L’arrivée des constructeurs chinois sur le marché du scooter en France a été accompagnée de nombreux effets, positifs ou pas.
En effet, on a assisté à une multiplication des importateurs « officiels » un peu partout, et n’importe qui s’est alors déclaré unique importateur de certaines marques de scooters. Que ce soit Keeway, Yinyin, Baotian, Zhongyu…
Tous ces petits nouveaux ont un point commun : le prix. Les scooters chinois sont bien souvent vendus à des prix cassés. C’est ainsi que vous pourrez obtenir un modèle neuf pour 600 euros environ.

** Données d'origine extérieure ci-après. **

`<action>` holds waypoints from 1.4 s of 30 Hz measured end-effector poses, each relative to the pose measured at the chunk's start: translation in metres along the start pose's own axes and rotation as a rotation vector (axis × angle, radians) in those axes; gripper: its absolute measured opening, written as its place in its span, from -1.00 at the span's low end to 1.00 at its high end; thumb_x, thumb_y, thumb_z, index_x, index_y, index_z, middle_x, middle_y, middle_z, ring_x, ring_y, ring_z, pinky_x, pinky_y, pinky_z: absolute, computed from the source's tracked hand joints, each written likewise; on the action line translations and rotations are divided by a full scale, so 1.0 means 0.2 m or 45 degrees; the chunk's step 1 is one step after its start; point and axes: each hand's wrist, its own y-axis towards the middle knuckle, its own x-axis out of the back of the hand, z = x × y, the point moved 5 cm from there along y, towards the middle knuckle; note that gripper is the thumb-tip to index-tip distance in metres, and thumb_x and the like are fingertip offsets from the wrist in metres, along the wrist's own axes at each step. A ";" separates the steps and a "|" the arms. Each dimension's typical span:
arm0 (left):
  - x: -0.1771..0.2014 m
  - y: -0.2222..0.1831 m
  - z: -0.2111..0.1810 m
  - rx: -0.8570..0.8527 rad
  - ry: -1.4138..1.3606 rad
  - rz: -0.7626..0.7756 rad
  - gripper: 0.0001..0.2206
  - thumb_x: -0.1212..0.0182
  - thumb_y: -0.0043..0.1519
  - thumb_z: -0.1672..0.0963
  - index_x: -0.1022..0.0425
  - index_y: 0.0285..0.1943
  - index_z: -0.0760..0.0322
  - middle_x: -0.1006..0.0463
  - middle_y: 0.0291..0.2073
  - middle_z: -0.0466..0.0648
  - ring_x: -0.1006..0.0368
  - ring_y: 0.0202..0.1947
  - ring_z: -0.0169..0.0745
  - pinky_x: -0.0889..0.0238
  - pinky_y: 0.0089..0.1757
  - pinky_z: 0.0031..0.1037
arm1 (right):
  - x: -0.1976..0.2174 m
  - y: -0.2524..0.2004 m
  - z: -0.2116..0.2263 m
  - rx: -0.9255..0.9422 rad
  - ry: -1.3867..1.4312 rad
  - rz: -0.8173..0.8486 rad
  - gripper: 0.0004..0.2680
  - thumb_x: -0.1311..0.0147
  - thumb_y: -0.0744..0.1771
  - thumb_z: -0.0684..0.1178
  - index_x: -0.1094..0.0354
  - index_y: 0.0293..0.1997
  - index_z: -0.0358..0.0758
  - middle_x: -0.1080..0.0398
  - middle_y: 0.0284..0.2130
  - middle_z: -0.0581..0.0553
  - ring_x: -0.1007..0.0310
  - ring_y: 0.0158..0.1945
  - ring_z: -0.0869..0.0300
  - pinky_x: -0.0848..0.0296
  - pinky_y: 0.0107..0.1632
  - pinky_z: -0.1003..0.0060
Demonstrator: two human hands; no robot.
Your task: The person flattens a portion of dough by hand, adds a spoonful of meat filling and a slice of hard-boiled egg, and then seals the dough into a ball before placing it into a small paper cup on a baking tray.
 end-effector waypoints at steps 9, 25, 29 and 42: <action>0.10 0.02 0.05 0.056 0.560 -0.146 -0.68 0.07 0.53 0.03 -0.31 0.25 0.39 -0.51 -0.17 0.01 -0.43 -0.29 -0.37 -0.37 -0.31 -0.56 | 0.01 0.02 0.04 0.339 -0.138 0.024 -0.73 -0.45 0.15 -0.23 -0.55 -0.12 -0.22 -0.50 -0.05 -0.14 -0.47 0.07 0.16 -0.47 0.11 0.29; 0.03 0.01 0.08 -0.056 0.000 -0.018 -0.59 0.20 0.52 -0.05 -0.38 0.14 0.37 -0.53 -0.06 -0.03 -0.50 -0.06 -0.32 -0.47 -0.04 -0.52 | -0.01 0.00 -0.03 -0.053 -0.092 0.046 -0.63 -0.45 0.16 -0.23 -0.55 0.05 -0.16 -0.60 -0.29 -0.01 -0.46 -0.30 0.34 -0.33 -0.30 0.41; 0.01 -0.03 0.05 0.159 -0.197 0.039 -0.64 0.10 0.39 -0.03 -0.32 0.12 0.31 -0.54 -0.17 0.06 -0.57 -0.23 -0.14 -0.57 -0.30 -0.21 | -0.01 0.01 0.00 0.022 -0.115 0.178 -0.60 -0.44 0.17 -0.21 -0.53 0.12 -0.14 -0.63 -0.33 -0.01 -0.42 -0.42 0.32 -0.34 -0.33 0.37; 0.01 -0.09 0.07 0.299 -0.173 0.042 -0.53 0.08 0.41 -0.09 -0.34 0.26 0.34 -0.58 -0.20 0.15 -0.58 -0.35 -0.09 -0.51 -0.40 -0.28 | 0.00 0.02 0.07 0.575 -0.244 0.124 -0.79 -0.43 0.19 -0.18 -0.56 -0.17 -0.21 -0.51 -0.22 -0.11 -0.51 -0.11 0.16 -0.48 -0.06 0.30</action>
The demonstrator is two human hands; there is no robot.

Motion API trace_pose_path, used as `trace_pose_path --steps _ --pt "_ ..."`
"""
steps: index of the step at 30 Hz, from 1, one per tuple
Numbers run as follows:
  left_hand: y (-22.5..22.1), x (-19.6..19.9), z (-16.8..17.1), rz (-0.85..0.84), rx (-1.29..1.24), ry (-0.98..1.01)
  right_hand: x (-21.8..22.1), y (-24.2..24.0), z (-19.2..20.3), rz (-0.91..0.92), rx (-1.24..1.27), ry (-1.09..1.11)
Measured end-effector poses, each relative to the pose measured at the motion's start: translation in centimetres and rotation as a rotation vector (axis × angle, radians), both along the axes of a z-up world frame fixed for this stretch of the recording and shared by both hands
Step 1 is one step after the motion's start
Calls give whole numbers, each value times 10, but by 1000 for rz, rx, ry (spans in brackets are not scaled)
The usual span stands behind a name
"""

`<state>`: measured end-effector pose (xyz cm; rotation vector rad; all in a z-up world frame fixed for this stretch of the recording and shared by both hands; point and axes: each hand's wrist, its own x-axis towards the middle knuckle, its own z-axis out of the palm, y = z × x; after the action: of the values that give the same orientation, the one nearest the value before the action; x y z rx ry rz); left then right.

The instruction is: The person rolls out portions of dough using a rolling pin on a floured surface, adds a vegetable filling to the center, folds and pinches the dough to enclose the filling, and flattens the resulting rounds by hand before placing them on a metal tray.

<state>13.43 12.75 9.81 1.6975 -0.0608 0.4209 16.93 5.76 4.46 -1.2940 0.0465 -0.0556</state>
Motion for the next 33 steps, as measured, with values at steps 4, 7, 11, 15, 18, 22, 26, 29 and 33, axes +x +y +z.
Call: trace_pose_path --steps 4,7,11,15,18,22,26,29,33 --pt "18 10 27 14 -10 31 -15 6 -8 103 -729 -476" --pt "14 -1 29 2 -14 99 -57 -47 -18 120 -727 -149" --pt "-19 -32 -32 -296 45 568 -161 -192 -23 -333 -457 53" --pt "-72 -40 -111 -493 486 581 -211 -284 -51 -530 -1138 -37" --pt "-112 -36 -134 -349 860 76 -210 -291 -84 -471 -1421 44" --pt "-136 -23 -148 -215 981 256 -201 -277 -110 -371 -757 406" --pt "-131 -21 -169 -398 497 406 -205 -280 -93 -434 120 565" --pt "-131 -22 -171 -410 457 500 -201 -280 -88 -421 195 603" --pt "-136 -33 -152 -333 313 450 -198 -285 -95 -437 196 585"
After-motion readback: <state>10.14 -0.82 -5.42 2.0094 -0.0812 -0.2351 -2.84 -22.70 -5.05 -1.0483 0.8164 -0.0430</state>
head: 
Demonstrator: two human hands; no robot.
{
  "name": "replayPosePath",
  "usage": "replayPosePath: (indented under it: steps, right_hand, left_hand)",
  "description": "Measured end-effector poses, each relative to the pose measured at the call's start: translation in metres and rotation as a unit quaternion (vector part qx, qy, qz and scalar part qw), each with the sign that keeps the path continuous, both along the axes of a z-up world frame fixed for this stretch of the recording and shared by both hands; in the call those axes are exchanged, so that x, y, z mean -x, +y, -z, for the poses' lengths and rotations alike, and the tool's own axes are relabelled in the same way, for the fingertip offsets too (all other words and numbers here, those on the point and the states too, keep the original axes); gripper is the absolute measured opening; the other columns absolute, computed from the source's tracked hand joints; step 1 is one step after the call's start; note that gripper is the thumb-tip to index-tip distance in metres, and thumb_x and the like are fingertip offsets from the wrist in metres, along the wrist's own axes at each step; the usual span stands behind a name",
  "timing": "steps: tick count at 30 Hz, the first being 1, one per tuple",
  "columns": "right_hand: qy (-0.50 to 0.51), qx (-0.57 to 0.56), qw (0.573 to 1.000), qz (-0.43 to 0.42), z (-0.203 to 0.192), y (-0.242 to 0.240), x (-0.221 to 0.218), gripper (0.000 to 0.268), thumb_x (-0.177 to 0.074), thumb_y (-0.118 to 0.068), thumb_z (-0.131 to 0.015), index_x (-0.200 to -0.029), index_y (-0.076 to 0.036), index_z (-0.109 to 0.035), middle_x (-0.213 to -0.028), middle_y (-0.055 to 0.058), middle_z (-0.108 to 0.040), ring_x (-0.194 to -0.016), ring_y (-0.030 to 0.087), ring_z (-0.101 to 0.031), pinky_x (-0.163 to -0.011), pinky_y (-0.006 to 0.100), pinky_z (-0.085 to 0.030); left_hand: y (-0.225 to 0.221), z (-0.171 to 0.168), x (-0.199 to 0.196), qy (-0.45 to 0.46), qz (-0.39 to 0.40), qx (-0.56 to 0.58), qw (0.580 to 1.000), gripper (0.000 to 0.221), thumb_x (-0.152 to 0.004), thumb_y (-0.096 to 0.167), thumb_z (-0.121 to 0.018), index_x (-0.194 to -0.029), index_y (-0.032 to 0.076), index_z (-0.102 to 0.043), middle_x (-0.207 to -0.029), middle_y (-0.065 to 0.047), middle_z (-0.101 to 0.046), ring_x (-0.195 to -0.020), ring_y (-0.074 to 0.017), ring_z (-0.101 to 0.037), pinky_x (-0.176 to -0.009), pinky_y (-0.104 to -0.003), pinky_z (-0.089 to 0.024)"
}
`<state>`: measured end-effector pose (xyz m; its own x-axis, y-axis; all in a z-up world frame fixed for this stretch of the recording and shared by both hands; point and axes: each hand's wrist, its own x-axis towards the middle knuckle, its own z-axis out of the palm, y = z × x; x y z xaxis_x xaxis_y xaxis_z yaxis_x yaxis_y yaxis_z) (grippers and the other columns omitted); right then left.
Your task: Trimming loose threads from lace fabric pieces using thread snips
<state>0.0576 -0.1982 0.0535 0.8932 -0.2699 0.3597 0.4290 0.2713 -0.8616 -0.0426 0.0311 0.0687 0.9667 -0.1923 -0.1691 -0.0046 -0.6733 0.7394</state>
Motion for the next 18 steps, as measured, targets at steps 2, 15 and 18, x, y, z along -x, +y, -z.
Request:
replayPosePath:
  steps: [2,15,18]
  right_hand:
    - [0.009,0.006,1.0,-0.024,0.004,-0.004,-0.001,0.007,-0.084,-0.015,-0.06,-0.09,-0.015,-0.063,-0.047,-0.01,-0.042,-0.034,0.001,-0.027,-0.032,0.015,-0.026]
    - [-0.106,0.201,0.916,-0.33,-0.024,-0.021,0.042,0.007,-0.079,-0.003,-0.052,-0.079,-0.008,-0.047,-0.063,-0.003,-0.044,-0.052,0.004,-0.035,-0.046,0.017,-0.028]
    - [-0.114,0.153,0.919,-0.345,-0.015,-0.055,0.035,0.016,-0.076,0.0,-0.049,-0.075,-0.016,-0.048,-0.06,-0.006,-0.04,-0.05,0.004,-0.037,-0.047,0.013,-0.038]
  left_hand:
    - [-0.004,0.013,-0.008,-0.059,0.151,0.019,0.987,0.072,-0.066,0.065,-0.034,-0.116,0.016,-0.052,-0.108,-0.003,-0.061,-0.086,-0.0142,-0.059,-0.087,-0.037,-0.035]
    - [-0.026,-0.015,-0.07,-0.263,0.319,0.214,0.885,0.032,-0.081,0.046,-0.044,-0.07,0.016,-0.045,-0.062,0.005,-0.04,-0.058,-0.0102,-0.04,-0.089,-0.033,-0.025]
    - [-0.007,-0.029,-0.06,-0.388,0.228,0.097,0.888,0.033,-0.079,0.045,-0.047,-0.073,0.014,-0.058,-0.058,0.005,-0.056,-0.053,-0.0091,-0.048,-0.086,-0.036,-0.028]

Le revers de la médaille, car il y en a un, est qu’il faut être attentif à son revendeur. Encore plus que lorsque vous achetez un produit de plus grande notoriété, c’est la réputation du vendeur qui va conditionner votre achat.
Certains importateurs peu scrupuleux se contentent par exemple de réceptionner le produit, de le monter hâtivement et de le vendre sans aucune vérification ou aucun contrôle. Ils ne proposent évidemment aucun SAV et refusent de réparer un scooter sous prétexte que c’est le conducteur qui a causé le problème.
De même, acheter son scooter sur Internet peut être source de mauvaises surprises. Il faut donc ne pas hésiter à plonger les mains dans le cambouis pour être sûr que votre scooter vivra longtemps. Dès la réception par exemple, faites vous-même les niveaux, vérifiez les serrages (roues, guidon, freins…)…
En temps normal, n’hésitez pas à bricoler votre scooter, car bien souvent, les moteurs 4-temps sont robustes (le Baotian BT 50 est un bon exemple) et surveillez les pièces d’usure.